Re: [PATCH 2/2] scripts: Add sort-makefile-lines.py to sort Makefile variables.

public inbox for libc-alpha@sourceware.org
 help / color / mirror / Atom feed

From: Carlos O'Donell <carlos@redhat.com>
To: Siddhesh Poyarekar <siddhesh@gotplt.org>, libc-alpha@sourceware.org
Subject: Re: [PATCH 2/2] scripts: Add sort-makefile-lines.py to sort Makefile variables.
Date: Tue, 9 May 2023 13:58:42 -0400	[thread overview]
Message-ID: <fe87b600-8f51-d7c3-4c81-64da7b37b29d@redhat.com> (raw)
In-Reply-To: <7372d68a-bd89-d883-4314-9a5a8ffbc2a6@gotplt.org>

On 5/8/23 13:47, Siddhesh Poyarekar wrote:
> On 2023-04-28 07:48, Carlos O'Donell via Libc-alpha wrote:
>> The scripts/sort-makefile-lines.py script sorts Makefile variables
>> according to project expected order.
>>
>> The script is used like this:
>>
>> $ scripts/sort-makefile-lines.py -i elf/Makefile -o elf/Makefile.tmp
>> $ mv elf/Makefile.tmp elf/Makefile
> 
> Should we have a convenience make target like `make
> sort-makefile-lines` to allow folks to reflow files?  I'm trying to
> think of how we could make it easy for users to consume this.

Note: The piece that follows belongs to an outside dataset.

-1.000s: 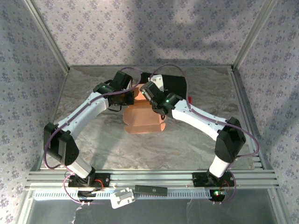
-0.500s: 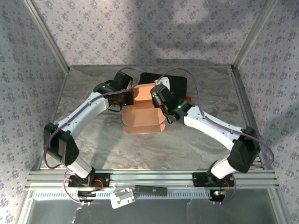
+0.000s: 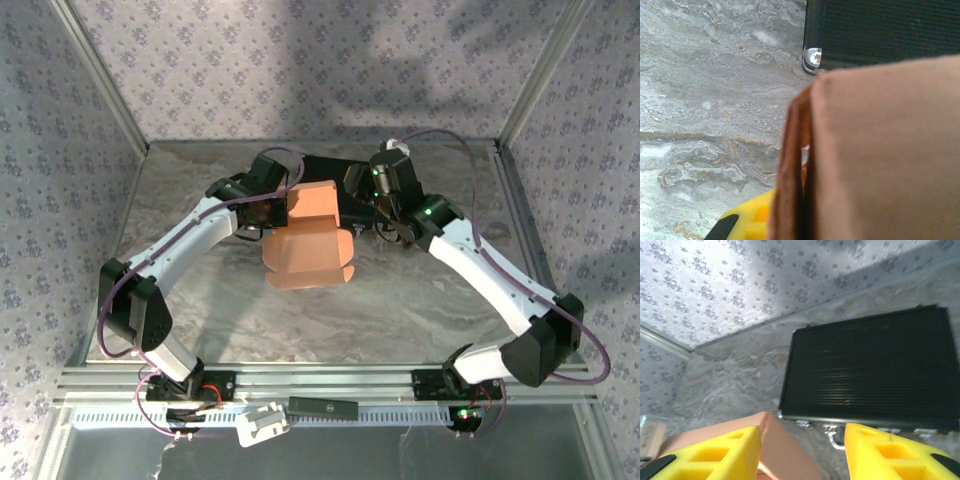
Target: Fold the paper box
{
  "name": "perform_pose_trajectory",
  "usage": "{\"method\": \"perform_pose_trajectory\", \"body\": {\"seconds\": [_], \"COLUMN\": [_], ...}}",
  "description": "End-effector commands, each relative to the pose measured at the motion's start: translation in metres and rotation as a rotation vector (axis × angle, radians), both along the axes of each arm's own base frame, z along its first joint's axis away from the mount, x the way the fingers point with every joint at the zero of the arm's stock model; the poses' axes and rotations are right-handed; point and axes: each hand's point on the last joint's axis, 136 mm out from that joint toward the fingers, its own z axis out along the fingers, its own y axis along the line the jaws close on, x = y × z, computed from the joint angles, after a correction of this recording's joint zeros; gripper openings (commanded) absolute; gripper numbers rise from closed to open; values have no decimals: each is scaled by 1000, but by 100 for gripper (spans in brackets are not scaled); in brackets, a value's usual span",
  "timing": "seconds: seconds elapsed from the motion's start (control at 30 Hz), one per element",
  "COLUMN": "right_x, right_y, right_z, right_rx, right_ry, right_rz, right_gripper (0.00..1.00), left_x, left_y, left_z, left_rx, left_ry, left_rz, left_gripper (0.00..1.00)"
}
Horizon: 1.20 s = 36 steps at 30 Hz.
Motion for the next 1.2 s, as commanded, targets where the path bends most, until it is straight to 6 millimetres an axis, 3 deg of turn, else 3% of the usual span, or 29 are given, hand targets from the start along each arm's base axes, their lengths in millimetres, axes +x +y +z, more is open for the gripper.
{"method": "perform_pose_trajectory", "body": {"seconds": [0.0,0.13,0.3,0.5,0.7,0.8,1.0,1.03,1.17], "right_x": [-8,-19,-20,-12,-3,2,3,2,-2], "right_y": [19,36,34,35,51,53,46,44,39], "right_z": [-1,-6,-41,-62,-75,-78,-84,-85,-87], "right_rx": [70,-130,-351,-445,-470,-489,-521,-520,-509], "right_ry": [59,-52,-70,-49,-34,-22,25,34,75], "right_rz": [26,78,88,81,108,91,31,24,10], "right_gripper": [47,47,48,48,43,37,4,0,0], "left_x": [6,4,2,1,0,0,-1,-1,-3], "left_y": [1,2,0,-2,-6,-8,-10,-11,-11], "left_z": [10,10,12,13,12,12,19,22,35], "left_rx": [-2,4,1,-3,-15,-22,-50,-59,-95], "left_ry": [-51,-34,-17,-2,13,14,-12,-25,-94], "left_rz": [22,25,20,8,-4,-7,-21,-27,-47], "left_gripper": [0,0,0,0,0,0,1,10,45]}}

The reflow process is manual and NRE, so it doesn't deserve a target IMO.

We *do* need to either:
(a) Add a linter in make check.
(b) Add a pre-commit CI linter check.

Today we can't do this until we convert more of the Makefiles and it is my intent
to convert them all.

It *almost* passes today, we need to cleanup some half-dozen Makefiles.

>> ---
>>   scripts/sort-makefile-lines.py | 217 +++++++++++++++++++++++++++++++++
>>   1 file changed, 217 insertions(+)
>>   create mode 100755 scripts/sort-makefile-lines.py
>>
>> diff --git a/scripts/sort-makefile-lines.py b/scripts/sort-makefile-lines.py
>> new file mode 100755
>> index 0000000000..06c0b3b3a2
>> --- /dev/null
>> +++ b/scripts/sort-makefile-lines.py
>> @@ -0,0 +1,217 @@
>> +#!/usr/bin/python3
>> +# Sort Makefile lines as expected by project policy.
>> +# Copyright (C) 2022-2023 Free Software Foundation, Inc.
>> +# Copyright The GNU Toolchain Authors.
> 
> Why both?  Does it include code that was written by someone who does
> not have copyright assignment on file with the FSF?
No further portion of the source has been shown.